DIRECTIONS => Only lines holding "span" are needed; copy each of them from the data below.

RECORDED DATA =>
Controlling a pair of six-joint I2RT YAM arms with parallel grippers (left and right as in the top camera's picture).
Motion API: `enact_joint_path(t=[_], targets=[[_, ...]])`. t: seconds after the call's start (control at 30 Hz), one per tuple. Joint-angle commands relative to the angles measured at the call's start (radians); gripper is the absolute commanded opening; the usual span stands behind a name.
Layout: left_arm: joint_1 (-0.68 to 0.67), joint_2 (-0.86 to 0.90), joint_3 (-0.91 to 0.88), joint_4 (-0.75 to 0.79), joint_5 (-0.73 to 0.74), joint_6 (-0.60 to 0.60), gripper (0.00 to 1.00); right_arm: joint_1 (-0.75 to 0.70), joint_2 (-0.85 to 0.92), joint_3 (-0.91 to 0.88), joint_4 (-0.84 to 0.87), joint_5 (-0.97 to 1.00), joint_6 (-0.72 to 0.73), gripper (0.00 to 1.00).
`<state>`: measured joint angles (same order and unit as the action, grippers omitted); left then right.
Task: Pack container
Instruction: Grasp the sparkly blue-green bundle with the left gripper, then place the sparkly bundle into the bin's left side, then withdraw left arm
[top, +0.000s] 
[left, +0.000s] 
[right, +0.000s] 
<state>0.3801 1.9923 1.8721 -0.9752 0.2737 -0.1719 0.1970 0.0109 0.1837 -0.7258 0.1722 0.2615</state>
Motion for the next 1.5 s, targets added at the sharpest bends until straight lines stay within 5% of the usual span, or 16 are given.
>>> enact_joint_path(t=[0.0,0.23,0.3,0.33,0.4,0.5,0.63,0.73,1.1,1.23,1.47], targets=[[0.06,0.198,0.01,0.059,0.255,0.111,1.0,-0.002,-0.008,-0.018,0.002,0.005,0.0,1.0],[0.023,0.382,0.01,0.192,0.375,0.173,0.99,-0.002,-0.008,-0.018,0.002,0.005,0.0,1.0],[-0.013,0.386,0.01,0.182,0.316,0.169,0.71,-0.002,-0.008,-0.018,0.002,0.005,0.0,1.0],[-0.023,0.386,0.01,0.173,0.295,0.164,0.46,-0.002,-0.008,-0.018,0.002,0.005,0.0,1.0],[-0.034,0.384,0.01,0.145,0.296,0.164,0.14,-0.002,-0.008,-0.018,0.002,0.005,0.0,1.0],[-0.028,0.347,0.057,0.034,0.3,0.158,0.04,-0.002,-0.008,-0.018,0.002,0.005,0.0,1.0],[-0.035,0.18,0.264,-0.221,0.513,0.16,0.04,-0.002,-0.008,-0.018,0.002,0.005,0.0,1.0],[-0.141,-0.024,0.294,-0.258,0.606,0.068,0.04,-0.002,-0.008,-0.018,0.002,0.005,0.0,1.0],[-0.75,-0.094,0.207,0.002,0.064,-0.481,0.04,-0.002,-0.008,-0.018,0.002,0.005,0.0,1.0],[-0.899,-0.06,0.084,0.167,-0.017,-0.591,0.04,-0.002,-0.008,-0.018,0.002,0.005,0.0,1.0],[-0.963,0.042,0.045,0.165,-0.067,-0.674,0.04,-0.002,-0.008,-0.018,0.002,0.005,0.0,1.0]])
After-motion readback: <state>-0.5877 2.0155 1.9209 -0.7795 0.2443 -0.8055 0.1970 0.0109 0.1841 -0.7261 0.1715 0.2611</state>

ANSWER TO THE EXERCISE =>
Motion API: `enact_joint_path(t=[_], targets=[[_, ...]])`. t: seconds after the call's start (control at 30 Hz), one per tuple. Joint-angle commands relative to the angles measured at the call's start (radians); gripper is the absolute commanded opening; the usual span stands behind a name.
Motion for the next 1.5 s, targets added at the sharpest bends until straight lines stay within 5% of the usual span, or 16 are given.

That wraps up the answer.